We stopped at a stretch point for tea break, not far from the lions’ waterhole. It was a rather barren place with one lone tree, not the prettiest of spots.  A lilac-breasted roller was perched on the top of a sparse bush; I had my camera ready, and got another crack at in-flight shots when he took off.

 

     There were no elephants at tea break today, but a little squirrel came down out of the lone tree to beg for crumbs. There were no bushes so we had to go behind a termite hill to check the tires. Walking back to the vehicle, something made me look down at the ground, and I found a great prize - an elephant tail hair! Obviously the spirit of the elephants was with us at tea after all, even if we couldn’t see them.
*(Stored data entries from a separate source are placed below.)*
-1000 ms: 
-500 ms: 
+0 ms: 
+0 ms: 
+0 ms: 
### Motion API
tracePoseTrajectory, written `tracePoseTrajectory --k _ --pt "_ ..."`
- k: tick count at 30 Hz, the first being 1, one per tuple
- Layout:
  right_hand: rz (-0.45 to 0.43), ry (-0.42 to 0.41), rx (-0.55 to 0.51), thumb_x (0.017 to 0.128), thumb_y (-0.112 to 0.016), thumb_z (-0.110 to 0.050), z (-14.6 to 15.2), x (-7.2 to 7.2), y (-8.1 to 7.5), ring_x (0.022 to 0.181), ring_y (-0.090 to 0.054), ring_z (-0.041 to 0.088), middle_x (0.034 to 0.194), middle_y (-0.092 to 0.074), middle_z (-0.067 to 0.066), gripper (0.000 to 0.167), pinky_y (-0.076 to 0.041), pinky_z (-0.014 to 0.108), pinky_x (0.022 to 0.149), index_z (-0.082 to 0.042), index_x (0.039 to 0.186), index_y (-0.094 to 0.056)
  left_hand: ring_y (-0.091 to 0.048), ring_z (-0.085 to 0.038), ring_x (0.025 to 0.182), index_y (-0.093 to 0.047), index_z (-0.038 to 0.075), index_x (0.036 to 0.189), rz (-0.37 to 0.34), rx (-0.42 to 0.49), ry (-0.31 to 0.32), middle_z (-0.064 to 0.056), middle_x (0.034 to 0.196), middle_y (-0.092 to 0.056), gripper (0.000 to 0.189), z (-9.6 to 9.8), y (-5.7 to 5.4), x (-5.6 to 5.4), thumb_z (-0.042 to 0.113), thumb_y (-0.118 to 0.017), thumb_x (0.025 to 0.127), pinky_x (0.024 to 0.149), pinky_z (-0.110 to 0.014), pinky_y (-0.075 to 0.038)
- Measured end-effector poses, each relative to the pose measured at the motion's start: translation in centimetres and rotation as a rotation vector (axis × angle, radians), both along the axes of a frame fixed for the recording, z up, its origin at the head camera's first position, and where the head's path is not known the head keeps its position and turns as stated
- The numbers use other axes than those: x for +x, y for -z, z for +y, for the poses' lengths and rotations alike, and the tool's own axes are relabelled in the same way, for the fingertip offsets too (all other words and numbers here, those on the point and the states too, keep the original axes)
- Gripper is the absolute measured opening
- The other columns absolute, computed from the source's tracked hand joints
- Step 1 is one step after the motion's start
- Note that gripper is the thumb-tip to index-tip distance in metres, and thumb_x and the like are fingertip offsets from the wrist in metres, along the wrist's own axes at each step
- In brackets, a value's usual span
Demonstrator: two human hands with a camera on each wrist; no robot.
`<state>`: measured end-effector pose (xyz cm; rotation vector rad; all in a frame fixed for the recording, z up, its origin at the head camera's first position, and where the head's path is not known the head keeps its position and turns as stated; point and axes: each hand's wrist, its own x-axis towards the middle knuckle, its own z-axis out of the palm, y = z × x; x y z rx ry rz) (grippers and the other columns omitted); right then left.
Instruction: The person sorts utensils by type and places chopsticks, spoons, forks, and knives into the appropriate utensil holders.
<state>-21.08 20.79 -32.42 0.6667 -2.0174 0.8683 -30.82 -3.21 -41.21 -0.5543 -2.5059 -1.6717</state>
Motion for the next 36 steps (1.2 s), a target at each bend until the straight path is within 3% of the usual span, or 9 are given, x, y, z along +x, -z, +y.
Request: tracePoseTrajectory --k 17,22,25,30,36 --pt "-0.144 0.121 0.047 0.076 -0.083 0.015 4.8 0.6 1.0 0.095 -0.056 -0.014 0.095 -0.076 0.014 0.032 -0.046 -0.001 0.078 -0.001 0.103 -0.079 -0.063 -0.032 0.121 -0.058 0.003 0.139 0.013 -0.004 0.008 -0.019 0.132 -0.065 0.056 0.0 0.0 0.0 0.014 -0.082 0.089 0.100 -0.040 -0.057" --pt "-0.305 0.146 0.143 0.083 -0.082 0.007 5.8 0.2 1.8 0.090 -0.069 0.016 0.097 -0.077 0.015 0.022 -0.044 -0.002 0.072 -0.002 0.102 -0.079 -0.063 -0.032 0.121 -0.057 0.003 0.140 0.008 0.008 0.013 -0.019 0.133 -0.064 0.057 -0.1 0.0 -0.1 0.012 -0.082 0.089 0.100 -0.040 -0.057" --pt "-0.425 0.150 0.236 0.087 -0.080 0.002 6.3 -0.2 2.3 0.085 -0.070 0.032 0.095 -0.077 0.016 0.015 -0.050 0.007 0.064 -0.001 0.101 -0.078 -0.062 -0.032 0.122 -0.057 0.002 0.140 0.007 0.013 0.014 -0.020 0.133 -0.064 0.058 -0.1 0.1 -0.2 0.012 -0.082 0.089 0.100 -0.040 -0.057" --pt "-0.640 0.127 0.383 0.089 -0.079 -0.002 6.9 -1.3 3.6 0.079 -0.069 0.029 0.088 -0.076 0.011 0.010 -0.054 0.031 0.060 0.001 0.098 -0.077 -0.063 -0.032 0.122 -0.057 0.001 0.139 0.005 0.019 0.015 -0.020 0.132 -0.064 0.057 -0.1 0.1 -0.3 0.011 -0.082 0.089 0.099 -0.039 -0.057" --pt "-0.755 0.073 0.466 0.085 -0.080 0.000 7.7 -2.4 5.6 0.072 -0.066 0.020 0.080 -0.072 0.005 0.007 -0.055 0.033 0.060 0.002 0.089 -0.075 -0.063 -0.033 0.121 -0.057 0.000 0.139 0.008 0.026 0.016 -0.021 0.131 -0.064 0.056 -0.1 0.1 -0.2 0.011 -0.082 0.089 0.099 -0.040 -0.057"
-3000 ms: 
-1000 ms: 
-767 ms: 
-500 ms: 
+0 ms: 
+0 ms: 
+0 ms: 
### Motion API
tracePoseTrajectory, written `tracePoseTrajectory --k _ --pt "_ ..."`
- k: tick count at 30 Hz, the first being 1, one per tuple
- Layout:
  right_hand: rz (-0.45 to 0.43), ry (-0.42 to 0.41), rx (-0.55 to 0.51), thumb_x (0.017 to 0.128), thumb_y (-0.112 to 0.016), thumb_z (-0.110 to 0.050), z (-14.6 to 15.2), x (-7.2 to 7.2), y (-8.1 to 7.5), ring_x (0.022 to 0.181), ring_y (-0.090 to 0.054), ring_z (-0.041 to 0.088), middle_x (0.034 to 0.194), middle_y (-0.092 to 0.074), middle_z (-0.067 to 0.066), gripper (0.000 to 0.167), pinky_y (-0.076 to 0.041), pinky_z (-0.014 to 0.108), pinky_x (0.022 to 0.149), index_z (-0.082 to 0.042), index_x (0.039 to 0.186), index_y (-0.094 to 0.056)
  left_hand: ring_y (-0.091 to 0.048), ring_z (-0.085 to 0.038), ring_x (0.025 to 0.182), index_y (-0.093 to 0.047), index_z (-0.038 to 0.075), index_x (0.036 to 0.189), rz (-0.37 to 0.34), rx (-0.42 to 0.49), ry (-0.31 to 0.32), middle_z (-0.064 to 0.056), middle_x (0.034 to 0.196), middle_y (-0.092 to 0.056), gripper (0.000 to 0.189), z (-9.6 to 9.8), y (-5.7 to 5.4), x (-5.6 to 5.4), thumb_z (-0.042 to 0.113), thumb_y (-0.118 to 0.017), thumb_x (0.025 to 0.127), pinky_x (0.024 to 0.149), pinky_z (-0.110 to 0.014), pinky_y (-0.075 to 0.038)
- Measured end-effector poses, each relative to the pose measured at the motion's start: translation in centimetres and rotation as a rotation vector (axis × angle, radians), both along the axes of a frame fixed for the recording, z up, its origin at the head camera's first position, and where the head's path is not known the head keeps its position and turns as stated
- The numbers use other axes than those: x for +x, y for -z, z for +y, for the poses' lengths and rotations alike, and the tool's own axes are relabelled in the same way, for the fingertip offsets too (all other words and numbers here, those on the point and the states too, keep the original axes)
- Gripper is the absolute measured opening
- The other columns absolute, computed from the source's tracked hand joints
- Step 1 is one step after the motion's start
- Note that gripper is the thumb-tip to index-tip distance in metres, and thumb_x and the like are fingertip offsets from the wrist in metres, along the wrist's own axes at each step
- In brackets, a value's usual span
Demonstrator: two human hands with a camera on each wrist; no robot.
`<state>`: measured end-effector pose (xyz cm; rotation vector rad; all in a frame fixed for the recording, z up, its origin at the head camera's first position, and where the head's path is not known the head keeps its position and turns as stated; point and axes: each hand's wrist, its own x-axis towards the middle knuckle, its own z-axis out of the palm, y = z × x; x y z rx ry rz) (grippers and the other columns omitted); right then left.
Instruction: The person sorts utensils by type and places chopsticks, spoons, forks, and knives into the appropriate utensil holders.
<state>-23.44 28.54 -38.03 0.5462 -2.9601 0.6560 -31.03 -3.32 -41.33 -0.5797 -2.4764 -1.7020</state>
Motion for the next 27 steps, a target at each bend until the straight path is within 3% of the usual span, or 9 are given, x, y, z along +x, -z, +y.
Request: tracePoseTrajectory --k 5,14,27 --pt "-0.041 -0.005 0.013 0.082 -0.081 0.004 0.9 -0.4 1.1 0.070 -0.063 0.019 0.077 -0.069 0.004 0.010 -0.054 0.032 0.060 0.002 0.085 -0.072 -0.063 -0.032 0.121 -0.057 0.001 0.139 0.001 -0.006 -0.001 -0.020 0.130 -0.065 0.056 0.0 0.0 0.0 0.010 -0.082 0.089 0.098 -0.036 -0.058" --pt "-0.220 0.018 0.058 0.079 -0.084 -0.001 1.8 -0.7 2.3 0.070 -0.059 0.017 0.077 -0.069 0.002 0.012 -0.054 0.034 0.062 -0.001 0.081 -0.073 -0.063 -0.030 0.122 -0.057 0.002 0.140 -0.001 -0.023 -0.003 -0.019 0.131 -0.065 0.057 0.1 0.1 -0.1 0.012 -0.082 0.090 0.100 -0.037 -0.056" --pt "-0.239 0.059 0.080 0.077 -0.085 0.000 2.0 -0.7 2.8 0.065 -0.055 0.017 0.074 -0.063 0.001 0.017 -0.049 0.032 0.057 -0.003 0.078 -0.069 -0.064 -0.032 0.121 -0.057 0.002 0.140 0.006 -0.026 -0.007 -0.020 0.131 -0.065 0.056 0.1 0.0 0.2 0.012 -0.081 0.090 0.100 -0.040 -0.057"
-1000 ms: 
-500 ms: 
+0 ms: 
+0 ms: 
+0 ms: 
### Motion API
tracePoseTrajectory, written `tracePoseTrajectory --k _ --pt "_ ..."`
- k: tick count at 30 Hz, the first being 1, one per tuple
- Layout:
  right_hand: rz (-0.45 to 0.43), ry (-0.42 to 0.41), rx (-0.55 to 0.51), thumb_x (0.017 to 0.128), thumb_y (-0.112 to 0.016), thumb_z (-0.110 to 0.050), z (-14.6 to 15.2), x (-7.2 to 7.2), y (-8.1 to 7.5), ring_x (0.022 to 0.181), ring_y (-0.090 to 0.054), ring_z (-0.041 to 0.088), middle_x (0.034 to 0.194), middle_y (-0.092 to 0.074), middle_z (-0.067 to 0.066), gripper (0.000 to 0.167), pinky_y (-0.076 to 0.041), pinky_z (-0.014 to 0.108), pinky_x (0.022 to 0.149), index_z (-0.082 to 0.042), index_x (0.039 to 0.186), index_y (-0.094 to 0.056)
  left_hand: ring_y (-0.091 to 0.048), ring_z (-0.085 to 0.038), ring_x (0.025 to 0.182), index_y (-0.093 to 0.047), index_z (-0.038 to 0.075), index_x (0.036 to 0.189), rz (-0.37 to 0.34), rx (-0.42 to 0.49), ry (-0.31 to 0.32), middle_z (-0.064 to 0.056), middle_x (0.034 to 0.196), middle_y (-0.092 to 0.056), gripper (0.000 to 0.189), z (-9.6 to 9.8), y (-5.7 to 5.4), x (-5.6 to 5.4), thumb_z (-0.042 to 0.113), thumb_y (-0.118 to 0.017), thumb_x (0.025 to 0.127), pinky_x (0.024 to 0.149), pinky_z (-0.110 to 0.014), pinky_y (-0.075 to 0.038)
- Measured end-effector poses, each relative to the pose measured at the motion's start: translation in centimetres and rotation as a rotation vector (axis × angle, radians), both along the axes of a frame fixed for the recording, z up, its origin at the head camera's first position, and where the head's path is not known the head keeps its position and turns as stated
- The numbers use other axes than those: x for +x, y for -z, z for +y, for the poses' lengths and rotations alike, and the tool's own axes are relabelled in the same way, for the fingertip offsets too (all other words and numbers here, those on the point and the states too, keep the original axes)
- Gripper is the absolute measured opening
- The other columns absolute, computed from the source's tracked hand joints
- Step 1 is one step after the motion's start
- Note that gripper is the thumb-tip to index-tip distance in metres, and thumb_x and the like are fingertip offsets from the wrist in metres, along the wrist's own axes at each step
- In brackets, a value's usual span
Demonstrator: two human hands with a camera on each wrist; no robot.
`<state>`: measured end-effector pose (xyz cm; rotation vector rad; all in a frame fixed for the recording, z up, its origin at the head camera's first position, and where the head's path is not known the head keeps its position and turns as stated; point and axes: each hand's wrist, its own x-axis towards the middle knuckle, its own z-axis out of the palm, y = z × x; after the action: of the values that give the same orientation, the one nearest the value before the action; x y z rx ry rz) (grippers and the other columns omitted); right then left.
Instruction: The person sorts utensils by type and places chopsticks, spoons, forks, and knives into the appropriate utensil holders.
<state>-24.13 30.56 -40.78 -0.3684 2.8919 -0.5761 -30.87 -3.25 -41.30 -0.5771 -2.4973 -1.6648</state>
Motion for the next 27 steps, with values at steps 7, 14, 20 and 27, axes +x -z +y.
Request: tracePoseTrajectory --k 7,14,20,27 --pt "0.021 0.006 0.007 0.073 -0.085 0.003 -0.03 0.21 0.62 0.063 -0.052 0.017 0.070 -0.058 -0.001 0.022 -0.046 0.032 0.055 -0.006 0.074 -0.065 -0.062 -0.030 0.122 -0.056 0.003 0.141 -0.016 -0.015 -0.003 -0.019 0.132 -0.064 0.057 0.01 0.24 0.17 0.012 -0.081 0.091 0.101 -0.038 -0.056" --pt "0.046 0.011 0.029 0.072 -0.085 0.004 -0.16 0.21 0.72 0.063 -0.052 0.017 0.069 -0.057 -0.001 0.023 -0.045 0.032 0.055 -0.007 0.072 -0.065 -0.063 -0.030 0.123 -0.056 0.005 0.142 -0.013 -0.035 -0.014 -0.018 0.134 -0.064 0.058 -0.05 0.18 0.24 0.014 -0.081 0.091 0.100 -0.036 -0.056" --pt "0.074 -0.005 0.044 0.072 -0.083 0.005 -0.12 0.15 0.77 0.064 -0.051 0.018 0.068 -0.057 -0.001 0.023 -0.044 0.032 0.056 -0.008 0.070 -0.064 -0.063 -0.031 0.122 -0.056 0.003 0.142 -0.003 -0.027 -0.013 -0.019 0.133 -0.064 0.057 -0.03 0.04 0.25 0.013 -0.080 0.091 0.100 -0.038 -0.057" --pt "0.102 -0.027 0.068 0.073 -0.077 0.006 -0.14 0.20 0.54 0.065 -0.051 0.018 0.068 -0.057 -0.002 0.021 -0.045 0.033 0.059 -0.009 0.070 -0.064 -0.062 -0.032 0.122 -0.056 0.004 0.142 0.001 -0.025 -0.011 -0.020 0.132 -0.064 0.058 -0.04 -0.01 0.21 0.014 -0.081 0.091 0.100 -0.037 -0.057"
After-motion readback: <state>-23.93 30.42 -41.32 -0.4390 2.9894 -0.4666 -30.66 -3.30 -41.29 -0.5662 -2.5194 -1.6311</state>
     Driving on after tea, we soon came upon a pair of ostriches strutting along near the road. This was the closest we had gotten to a female; her grey-brown feathers were puffed up and she looked quite stylish. She was eating, and her neck and throat would expand like a python when she swallowed. Her expression seemed a bit frivolous, but with her tiny head compared to the size of her neck and body, one did not expect a lot of brain power.

 

     We set off through the mopane woodland. A handsome Senegal coucal sat on a twig; a large bird with bold black, white and copper coloring. We could see a white-headed vulture soaring overhead.
    
There were four bull elephants among the trees, and two of them were very close to the road. We stopped to watch them feed. One of them approached the vehicle and looked at us closely, raising and lowering his trunk like he was smelling us. After a while he must have decided we were OK and he went back to eating. He would pull up a big clump of grass with his trunk, whirl it around in circles and bang it on his leg to knock the dirt off the roots, and then put it in his mouth to chew. We watched it all from about five feet away. Gee explained that elephants have six sets of teeth through their lifetime, and when they wear out the sixth set then they starve.  

 

     We were heading for our next camp, which would be in the Khwai Concession. We had a long drive ahead of us along the edge of the Mababe Depression, a vast open plain that sometimes floods in the rainy season, depending on how much water flows from the Savuti channel. This is dictated partly by the rainfall, but even more so by the shifting of the tectonic plates; there are areas of marshland that have changed to desert for several decades, and then back to marsh again

 
Black-shouldered kite

     We took a deep sandy road through a forest of stunted, elephant-eaten mopane trees, right beside the edge of the plain. For the next hour and a half we didn’t see a lot of animals, but there was a fabulous variety of birds, including a number of ones we had not yet seen. A black-shouldered kite looked at us from a lofty perch before sailing away; this smallish bird of prey has a rounded head and looks slightly owl-like. A swallow-tailed bee-eater perched on a twig; he had a bright blue collar and a long forked tail. Many trees had buffalo weaver nests hanging from the limbs, and Gee pointed out several of the weaver birds in the bushes. We saw a purple roller, less common and not nearly as pretty as his lilac-breasted cousins.

   
The  purple roller versus the lilac-breasted roller.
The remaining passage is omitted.